RALEIGH — Sex offenders would have to pay an annual fine to be listed on the state’s sex offender registry under a bill proposed by N.C. Rep. Ted Davis, R-New Hanover.
“There is a cost to continuing to have them on that registry,” Davis said. “The point of this is to get revenue to keep these people on the sex offender registry.”
House Bill 684 calls for sex offenders to pay an initial and annual fee of $90 to be on the registry. The money would be directed to county sheriff’s offices to offset the costs associated with registering sex offenders, according to the bill.
Failure to pay the fee does not mean a registered sex offender isn’t listed on the registry — the state attorney general’s office could sue to collect unpaid fees, according to the bill.
Many states require fees to be listed on the registry. In Tennessee, for example, the fee is $150 per year.
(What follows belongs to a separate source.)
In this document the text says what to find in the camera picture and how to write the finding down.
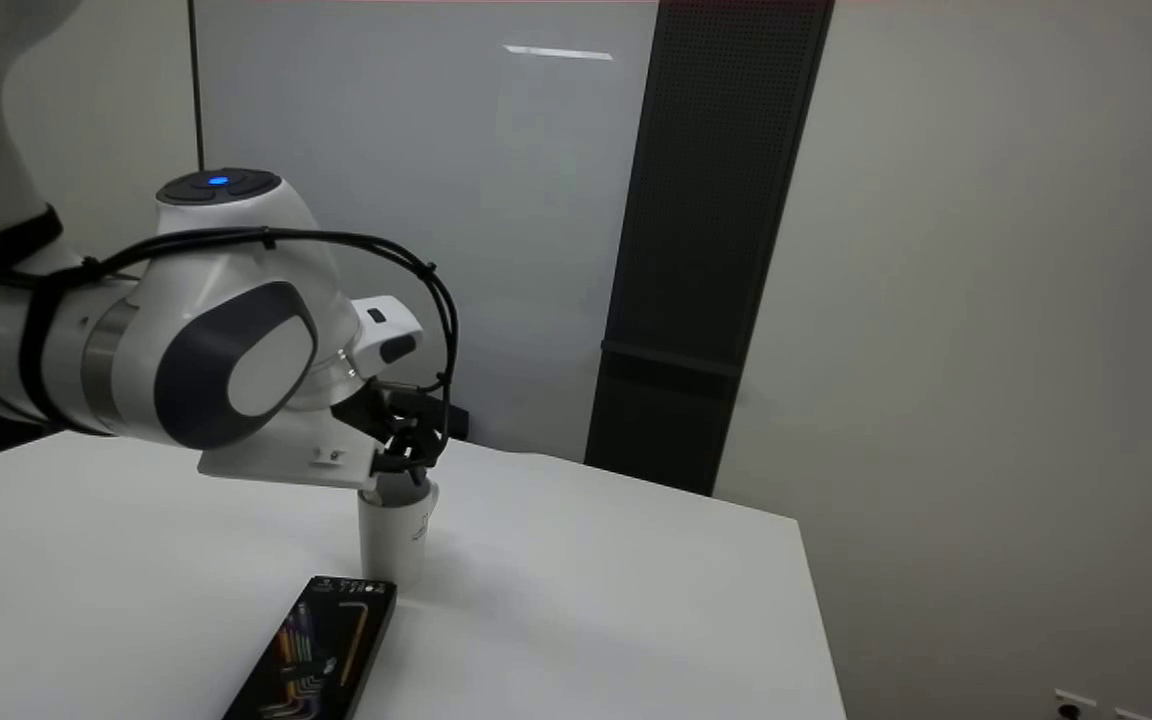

Cristina Becker, criminal justice debt fellow for the American Civil Liberties Union of North Carolina (ACLU), said the bill could amount to adding an additional burden to someone who has served their jail term, serves on probation, lives under the restriction of the sex offender registry and is already facing a host of other fees associated with their conviction.
“It can become a perpetual form of punishment,” she said of an annual fee. Becker said that because many released offenders “are indigent, their probationary periods can be extended for as long as they owe money.”
Davis said he doesn’t the view the bill as having an additional punishment aspect.
“Yes, they may have served their time, but they are a sex offender and the state needs additional funds” to pay for the registry, he said. “To me, it all goes back to a funding source.”
But Becker said the bill could have the opposite outcome.
“It’s very likely that a proposal like this would be a financial loss for the state, because of all the resources spent trying to collect yet another fine from a group of people who are disproportionately low-income,” she said. “Many of these offenders already have to pay the cost of satellite-based monitoring and other court fees. Slapping them with yet another fine they might not be able to pay won’t make our communities safer, but it could very well end up becoming a burden on taxpayers.”
The bill has passed a first reading and was referred to the House Judiciary and House Finance committees.